● **EXERCISE PROMPT**
Find each line below where the word "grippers" occurs, and copy it.

***** INFORMATION SHOWN *****

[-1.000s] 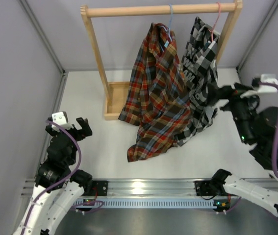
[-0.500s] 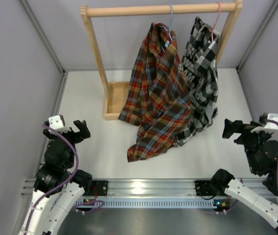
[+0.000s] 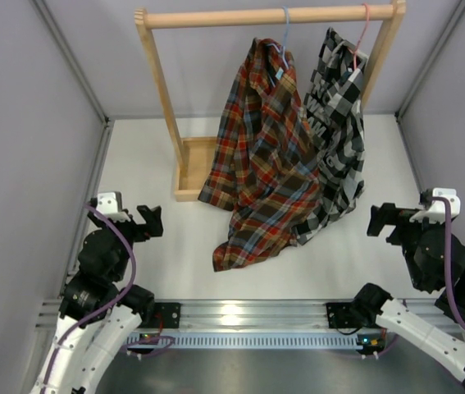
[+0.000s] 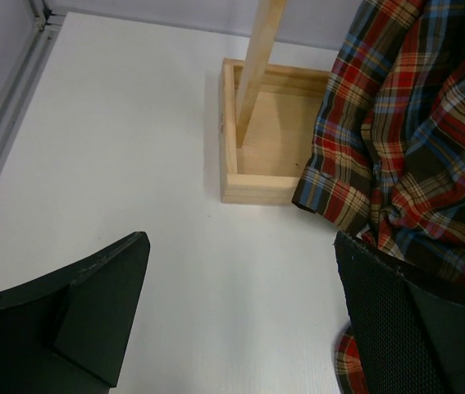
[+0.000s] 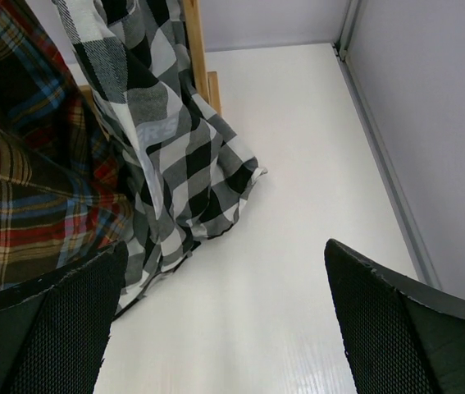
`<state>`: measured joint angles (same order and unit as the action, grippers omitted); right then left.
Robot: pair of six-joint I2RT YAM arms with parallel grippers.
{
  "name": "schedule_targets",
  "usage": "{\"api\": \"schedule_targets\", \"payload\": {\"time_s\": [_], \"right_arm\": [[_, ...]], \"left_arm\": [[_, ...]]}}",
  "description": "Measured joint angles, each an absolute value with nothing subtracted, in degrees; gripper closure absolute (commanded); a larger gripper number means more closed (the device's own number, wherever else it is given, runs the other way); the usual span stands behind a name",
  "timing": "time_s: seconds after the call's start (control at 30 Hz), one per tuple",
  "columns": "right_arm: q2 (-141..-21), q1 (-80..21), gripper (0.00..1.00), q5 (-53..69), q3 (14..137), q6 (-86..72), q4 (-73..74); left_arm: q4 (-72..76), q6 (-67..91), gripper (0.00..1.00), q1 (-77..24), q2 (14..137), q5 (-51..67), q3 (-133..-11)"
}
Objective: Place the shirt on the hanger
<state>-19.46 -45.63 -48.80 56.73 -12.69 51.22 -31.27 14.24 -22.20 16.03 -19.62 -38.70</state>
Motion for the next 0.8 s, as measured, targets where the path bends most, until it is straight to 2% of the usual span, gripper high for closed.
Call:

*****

● **OUTPUT FOR THIS TASK**
`<state>`: measured joint angles (same order and unit as the action, grippers omitted); right then left.
Robot: pair of six-joint I2RT YAM arms with parallel grippers.

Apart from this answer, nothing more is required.